Steve Perry, co-author of this story, is the one exception to our policy for Thrilling Wonder Stories, Volume 2 of having all authors, of stories old and new, who have worked on the various televised iterations of Star Trek. But he is the father of Trek novelist S.D. Perry, which perhaps makes Steve a grandwriter of Star Trek. His preferred SF franchise has been Star Wars, for which he has written several novels, both solo (as it were), and in collaboration with Michael Reaves.

Michael Reaves co-wrote the first season Next Generation episode "Where No One Has Gone Before" with Diane Duane (who also has a story in TWS2) and the Nebula-nominated script "World Enough and Time" for the Internet production Star Trek New Voyages (covered in a feature article in TWS2). He also won an Emmy award as story editor of Batman: The Animated Series, and has written over 400 scripts (a total aided only in recent years by bionic implants).

Of the new stories we've published so far, "Manifest Destiny" is probably the closest in tone to the Golden Age. It's an exciting tale very much like something out of H.L. Gold's Galaxy, or the original Thrilling Wonder Stories, but still fresh and surprising.

Mishi McCaig, whose work we've seen before for "Enterprise Fish," turns in a fine illustration that could have appeared alongside this story in either of those magazines of yesteryear.

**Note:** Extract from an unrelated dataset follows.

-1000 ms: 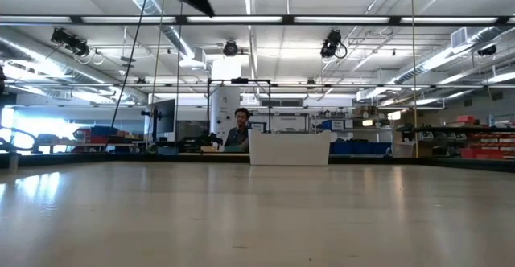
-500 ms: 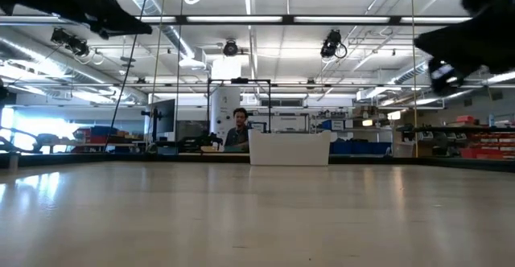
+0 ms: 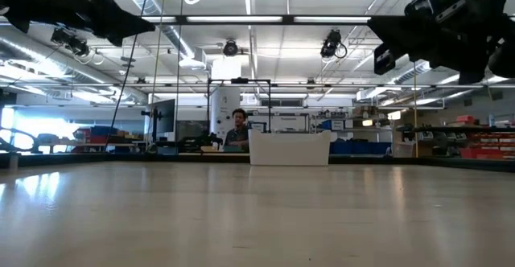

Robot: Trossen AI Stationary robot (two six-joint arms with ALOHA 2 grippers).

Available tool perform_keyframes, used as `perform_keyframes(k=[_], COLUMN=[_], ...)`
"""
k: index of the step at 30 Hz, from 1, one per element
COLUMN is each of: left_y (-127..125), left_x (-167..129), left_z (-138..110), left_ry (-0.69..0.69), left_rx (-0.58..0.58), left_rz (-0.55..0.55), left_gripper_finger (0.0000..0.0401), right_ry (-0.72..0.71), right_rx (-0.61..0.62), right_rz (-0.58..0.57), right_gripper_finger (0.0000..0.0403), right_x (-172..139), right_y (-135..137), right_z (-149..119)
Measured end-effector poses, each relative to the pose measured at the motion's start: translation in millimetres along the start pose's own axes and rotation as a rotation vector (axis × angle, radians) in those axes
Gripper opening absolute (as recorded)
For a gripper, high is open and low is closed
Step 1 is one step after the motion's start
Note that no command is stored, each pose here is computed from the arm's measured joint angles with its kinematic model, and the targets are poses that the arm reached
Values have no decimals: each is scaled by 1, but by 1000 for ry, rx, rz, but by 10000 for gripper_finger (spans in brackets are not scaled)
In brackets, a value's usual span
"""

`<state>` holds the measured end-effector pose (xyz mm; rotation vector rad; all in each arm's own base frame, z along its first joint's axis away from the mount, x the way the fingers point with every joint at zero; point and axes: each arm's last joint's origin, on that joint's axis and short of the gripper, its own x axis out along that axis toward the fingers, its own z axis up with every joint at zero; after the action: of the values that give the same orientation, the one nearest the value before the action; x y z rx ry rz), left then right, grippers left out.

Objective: Pick and place USB-C Cables
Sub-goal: Return to Home Position

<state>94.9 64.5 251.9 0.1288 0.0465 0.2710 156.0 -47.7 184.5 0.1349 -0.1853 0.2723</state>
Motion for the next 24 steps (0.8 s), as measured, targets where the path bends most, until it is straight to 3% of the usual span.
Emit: perform_keyframes(k=[5, 10, 16, 20, 24], left_y=[8, 3, -8, -15, -13], left_x=[0, -11, -35, -43, -31], left_z=[-5, 0, 3, -10, -36], left_ry=[23, -26, -79, -134, -134], left_rx=[-33, -42, 6, -42, -127], left_rz=[-52, -131, 24, 19, 0], left_gripper_finger=[4, 4, 3, 3, 3], right_ry=[-56, -64, -63, 22, 33], right_rx=[6, 42, 94, 78, 73], right_rz=[-70, -117, -262, -302, -343], right_gripper_finger=[0, 0, 0, 0, 0], right_x=[-31, -39, -40, -38, -35], right_y=[-7, -3, 2, 6, 11], right_z=[10, 16, 12, 2, -1])
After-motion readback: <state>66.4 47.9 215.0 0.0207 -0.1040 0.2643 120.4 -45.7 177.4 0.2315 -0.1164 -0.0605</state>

(As usual, feel free to copy or link the jpg file for use in your blog or website, as long as you leave the file, with all credits and copyrights, intact.)

Tuesday, November 25, 2008

YouTube Tuesday: The Tiny Spaceship

Two astronauts. Too-small ship.

I enjoyed this one so much that when I was going to package a free DVD with Thrilling Wonder Stories, Volume 1, I bought rights to include this there.

But since the DVD never happened, go ahead and enjoy it here for free.


Incidentally, I know one of the actors (Kurt Carley, who plays Travis—or as I think of him, the guy on the right) from working on Star Trek New Voyages. He played a security guard in "World Enough and Time" (the episode we're covering in depth in TWS2). That's a step down from his previous role in the Internet series as Captain Pike, but I'm sure it was worth it to act in a scene where he gets his lunch handed to him by George Takei as a barbarian Sulu.

Monday, November 24, 2008

Monday Game: Rock and Roll Space Monkey

This week's game is based on a story by Kendall Foster Crossen, called "Jaunt to Juggurthine," published in the Spring 1954 issue of Thrilling Wonder Stories. Draco Manning and his wife Vega have just arrived on the title planet for a well-earned vacation when beanie-wearing green aliens attack.  Things are looking bleak until an odd, simian-looking creature arrives in his rocket and begins shooting the aliens with his... um... guitar...

...

Okay, it's not based on a story at all. I just wanted to make today's game seem more like it ought to be here. I'm so ashamed of myself.

But, come on... Rock and Roll Space Monkey, for Pete's sake!  Who doesn't want that?

Saturday, November 22, 2008

Chesley Awards Announced

The Association of Science Fiction and Fantasy Artists (ASFA) has announced the winners of their Chesley Awards for the eligibility year 2007.

According to their website, "The Chesley Awards were established in 1985 as ASFA's peer awards to recognize individual works and achievements during a given year. The Chesleys were initially called the ASFA Awards, but were later renamed to honor famed astronomical artist Chesley Bonestell after his death in 1986."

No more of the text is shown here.